Even with the findings of robust evaluations in hand, it is frequently difficult to address the kind of questions that policy-makers and practitioners are interested in, that often concern implementation processes, for example: how should we go about implementing a new regulatory regime? What challenges are we likely to face in contracting out specialist services? How do we set up quality assurance mechanisms in a franchise agreement? Answers to such questions need to draw upon the best research evidence available, both in terms of what has worked and why, and also the implicit, informal knowledge possessed by practitioners who have struggled with similar questions in their own contexts.

A major question concerns how to systematically collate implicit and informal knowledge. Much useful information on health markets is currently generated through market research and other non-academic, unpublished industrial analysis on a proprietary basisc. In commercial marketplaces, business consultants may be repositories of such information, having worked across multiple organizations, and assessed the effects of different business practices. Although staff of multilateral and bilateral development agencies and their contractors may possess some of this tacit knowledge, they are typically not in a position to acquire the kind of skills and expertise of market researchers, dedicated to a particular geographical market. Collaborations with market researchers may help to consolidate informal information about health markets.

While analysts often discuss separately the kind of processes required for formal research versus “learning by doing” (see Figure 1) [38], in practice these two different approaches to learning can complement each other and the interaction between formal and informal knowledge can drive the crystallization of implicit ideas in a process sometimes referred to as the SECI model [13]d. Historically the health sector has not been particularly good at facilitating communication between those focused on formal scientific evidence and those possessing tacit knowledge, but for the reasons described above, this seems to be a particularly important interface for health markets, and one that is discussed in more detail below in the section on facilitating learning.

Addressing challenges to knowledge sharing

Communities of practice

Where solid, scientific knowledge about health markets exists it is perhaps best conveyed through structured, didactic training courses. Such courses are currently available as part of graduate training programs at universities across the world, and through short course training, such as that conducted by the World Bank Institute. However, where knowledge is evolving rapidly, and primarily exists in the form of tacit knowledge, training courses are unlikely to be very effective and establishing strong communities of practice (“know who”) may be more useful than transferring codified, explicit knowledge (“know what”). Creating connections between different actors interested in health markets may be key to stimulating innovation and the diffusion of promising new interventions. Developing communities of practice is particularly important for health markets where there is frequently distrust and a lack of communication across actors in different sectors and relevant actors reside in multiple different organizations (such as funding agencies, regulators, provider organizations). Lack of trust not only inhibits the development of communities of practice but can also interfere with learning as actors may be reluctant to test ideas or voice thoughts that are not yet fully developed [39].

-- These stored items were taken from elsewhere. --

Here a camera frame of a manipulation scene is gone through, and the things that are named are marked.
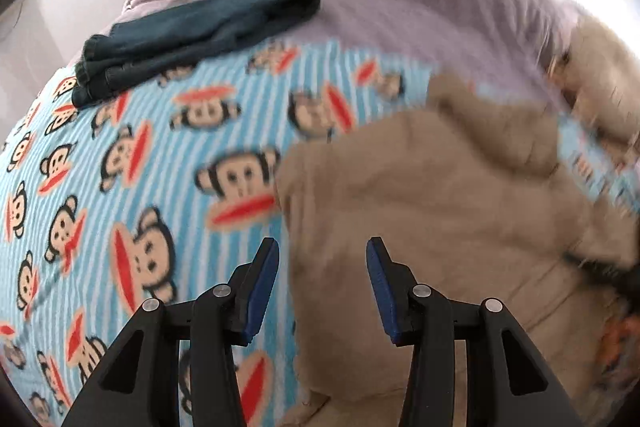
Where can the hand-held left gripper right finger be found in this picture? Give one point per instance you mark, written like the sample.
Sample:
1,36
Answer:
382,292

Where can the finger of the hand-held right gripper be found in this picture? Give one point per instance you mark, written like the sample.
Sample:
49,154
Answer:
610,278

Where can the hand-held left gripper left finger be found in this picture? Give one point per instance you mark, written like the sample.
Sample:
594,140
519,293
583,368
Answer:
260,292

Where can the tan large jacket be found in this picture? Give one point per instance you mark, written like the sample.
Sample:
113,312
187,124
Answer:
450,207

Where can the blue striped monkey-print blanket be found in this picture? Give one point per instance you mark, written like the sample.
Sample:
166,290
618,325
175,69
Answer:
150,147

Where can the cream fluffy cloth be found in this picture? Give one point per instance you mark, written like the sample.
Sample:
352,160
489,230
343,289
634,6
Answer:
605,72

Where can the dark teal folded jeans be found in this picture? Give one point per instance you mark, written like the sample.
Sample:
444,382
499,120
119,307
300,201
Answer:
200,27

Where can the purple fluffy blanket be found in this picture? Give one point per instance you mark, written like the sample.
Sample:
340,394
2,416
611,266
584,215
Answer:
400,17

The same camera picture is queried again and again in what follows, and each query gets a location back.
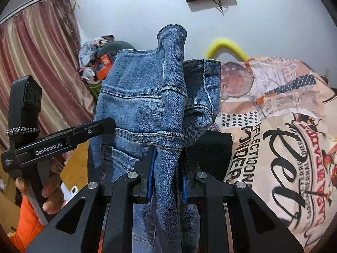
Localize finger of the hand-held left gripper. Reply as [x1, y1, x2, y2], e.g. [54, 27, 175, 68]
[65, 118, 116, 145]

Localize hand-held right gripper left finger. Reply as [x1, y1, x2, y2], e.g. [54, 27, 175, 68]
[25, 147, 159, 253]

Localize blue denim pants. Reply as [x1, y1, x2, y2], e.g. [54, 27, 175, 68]
[88, 24, 222, 253]

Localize pink striped curtain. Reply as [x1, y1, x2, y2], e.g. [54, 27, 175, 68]
[0, 0, 95, 151]

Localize pile of clutter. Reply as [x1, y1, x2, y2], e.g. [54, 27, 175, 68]
[78, 35, 115, 82]

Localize yellow foam tube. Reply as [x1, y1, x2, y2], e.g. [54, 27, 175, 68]
[205, 38, 249, 61]

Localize brown wooden lap board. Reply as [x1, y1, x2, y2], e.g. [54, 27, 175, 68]
[51, 140, 91, 199]

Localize person's left hand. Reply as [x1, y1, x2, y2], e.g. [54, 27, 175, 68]
[15, 163, 66, 216]

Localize person's left forearm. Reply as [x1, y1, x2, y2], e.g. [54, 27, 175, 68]
[9, 194, 49, 253]

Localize printed blanket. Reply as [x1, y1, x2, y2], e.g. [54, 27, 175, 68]
[218, 57, 337, 245]

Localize dark grey curved bar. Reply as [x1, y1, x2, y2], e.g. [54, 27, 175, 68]
[99, 41, 136, 57]

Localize orange toy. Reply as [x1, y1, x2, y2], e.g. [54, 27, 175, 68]
[93, 54, 114, 81]

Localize black cloth garment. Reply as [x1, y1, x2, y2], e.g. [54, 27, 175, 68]
[197, 130, 233, 182]

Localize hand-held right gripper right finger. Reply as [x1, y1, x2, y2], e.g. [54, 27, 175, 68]
[179, 150, 306, 253]

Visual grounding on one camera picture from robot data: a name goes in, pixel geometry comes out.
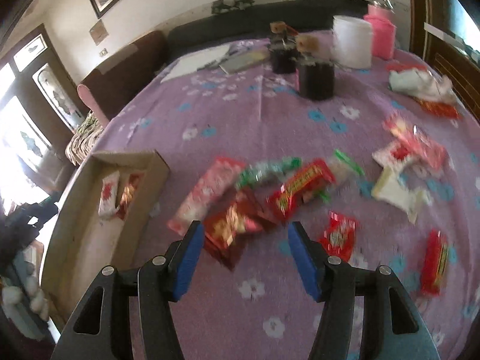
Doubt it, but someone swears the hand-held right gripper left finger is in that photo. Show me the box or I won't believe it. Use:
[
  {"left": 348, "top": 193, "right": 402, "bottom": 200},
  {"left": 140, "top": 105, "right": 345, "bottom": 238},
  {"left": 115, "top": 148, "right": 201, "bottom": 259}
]
[{"left": 50, "top": 219, "right": 206, "bottom": 360}]

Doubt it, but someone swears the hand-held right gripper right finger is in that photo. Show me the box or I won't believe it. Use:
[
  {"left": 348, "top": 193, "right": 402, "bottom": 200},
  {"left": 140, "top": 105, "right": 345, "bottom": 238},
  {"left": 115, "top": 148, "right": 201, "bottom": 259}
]
[{"left": 287, "top": 221, "right": 443, "bottom": 360}]

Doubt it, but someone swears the small red candy packet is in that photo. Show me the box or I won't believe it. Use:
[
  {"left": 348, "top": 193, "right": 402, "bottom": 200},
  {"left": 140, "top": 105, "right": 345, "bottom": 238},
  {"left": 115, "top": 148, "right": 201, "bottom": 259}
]
[{"left": 318, "top": 211, "right": 358, "bottom": 263}]

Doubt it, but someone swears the dark red gold snack packet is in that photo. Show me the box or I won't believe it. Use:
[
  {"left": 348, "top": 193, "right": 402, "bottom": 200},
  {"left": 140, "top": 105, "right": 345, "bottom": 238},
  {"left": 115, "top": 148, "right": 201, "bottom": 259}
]
[
  {"left": 202, "top": 191, "right": 278, "bottom": 271},
  {"left": 116, "top": 172, "right": 145, "bottom": 221}
]

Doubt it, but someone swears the pink snack packet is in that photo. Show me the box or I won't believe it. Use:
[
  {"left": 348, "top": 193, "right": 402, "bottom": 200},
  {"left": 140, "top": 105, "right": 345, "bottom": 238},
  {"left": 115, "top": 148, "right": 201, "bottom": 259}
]
[
  {"left": 167, "top": 157, "right": 246, "bottom": 236},
  {"left": 382, "top": 114, "right": 449, "bottom": 177}
]

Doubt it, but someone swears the red long snack packet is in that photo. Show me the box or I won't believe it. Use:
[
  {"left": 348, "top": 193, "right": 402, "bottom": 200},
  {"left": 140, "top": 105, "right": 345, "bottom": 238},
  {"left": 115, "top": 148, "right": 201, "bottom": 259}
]
[
  {"left": 268, "top": 159, "right": 336, "bottom": 221},
  {"left": 419, "top": 229, "right": 451, "bottom": 297}
]

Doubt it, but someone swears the cardboard box tray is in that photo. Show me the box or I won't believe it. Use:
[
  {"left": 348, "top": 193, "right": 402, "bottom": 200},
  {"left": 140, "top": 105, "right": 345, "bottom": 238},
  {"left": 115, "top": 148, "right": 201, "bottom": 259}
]
[{"left": 40, "top": 150, "right": 171, "bottom": 323}]

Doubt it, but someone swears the white red snack packet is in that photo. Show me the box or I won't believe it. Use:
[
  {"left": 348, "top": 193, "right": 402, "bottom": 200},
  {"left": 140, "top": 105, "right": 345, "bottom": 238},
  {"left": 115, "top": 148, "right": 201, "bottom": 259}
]
[
  {"left": 372, "top": 140, "right": 417, "bottom": 169},
  {"left": 98, "top": 170, "right": 121, "bottom": 218}
]

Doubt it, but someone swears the green clear snack packet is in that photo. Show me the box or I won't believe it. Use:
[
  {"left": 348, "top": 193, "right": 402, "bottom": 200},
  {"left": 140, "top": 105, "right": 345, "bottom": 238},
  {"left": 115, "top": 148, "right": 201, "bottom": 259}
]
[
  {"left": 235, "top": 157, "right": 302, "bottom": 190},
  {"left": 319, "top": 149, "right": 366, "bottom": 199}
]

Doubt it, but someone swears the plain white snack packet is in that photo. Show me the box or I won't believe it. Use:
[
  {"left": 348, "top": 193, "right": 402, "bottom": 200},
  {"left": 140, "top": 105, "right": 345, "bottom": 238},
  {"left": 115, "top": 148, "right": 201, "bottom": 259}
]
[{"left": 371, "top": 167, "right": 432, "bottom": 224}]

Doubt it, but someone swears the patterned seat cover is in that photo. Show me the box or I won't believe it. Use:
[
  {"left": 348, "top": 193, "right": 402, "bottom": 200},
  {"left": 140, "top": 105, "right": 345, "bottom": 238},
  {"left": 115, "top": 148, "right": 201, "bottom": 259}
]
[{"left": 64, "top": 110, "right": 106, "bottom": 166}]

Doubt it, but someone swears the wooden glass door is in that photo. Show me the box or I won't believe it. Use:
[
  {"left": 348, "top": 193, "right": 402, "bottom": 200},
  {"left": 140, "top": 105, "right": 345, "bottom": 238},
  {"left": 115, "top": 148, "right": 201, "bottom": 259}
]
[{"left": 0, "top": 22, "right": 91, "bottom": 211}]

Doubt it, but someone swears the purple floral tablecloth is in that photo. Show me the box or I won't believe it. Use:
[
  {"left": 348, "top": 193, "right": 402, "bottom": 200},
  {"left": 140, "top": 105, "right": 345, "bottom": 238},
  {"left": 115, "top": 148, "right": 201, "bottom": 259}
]
[{"left": 41, "top": 30, "right": 480, "bottom": 360}]

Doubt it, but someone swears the maroon armchair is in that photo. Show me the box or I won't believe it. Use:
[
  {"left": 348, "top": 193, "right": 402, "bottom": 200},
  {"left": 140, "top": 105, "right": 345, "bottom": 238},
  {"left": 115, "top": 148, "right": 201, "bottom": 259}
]
[{"left": 77, "top": 30, "right": 169, "bottom": 128}]

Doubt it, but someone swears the white paper sheet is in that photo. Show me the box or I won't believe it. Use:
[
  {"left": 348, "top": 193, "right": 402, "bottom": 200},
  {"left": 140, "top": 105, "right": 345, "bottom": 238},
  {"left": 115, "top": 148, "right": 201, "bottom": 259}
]
[{"left": 160, "top": 43, "right": 231, "bottom": 83}]

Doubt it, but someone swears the flat red packet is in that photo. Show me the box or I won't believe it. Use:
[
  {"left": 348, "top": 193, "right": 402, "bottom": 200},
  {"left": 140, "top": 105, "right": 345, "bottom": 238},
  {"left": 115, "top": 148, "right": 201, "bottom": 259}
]
[{"left": 418, "top": 97, "right": 460, "bottom": 119}]

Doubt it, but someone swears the grey notebook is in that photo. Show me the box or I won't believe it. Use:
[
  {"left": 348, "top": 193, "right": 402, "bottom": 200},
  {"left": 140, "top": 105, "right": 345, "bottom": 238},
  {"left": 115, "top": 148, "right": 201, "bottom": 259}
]
[{"left": 219, "top": 49, "right": 270, "bottom": 75}]

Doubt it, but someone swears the white cylindrical container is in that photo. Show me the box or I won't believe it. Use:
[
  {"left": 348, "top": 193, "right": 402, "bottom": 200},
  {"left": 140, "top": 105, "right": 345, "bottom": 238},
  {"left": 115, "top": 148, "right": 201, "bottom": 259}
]
[{"left": 332, "top": 15, "right": 374, "bottom": 69}]

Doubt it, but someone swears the pink bottle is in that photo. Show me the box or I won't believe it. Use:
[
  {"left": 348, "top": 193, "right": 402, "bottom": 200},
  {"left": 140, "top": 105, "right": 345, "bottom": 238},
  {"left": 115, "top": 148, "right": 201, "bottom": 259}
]
[{"left": 363, "top": 0, "right": 397, "bottom": 61}]

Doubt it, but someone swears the wooden furniture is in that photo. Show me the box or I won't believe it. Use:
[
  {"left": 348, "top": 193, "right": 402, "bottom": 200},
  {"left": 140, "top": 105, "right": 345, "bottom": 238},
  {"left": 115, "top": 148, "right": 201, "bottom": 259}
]
[{"left": 422, "top": 22, "right": 480, "bottom": 94}]

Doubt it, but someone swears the small wall plaque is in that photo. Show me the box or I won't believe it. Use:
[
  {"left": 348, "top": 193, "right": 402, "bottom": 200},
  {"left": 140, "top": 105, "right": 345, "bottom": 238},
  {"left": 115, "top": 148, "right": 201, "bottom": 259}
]
[{"left": 89, "top": 20, "right": 110, "bottom": 45}]

Accordingly effective learning processes for health markets need to (i) combine formal, explicit knowledge with informal tacit knowledge and (ii) build communities of practice [4] that break down barriers that separate different types of health market actors.

New approaches to organizing learning events are emerging and these need to be encouraged and evaluated. For example, instead of short workshops or meetings, learning events may occur over a period of months, with online exchange building to a focal, face-to-face event, and then subsequent follow-up online, or perhaps an extended series of engagements in which the same group of actors meet on a regular basis [40]. Such an approach allows time for relationships to be built and for trust to develop. Collaborative learning, an approach already widely employed in formal educational settings, is increasingly being applied outside of formal educational settings to dispersed networks of people. For example a group of implementers operating in different locations but working on similar issues and a similar timeline may communicate regularly, perhaps with the support of an experienced facilitator and jointly problem-solve.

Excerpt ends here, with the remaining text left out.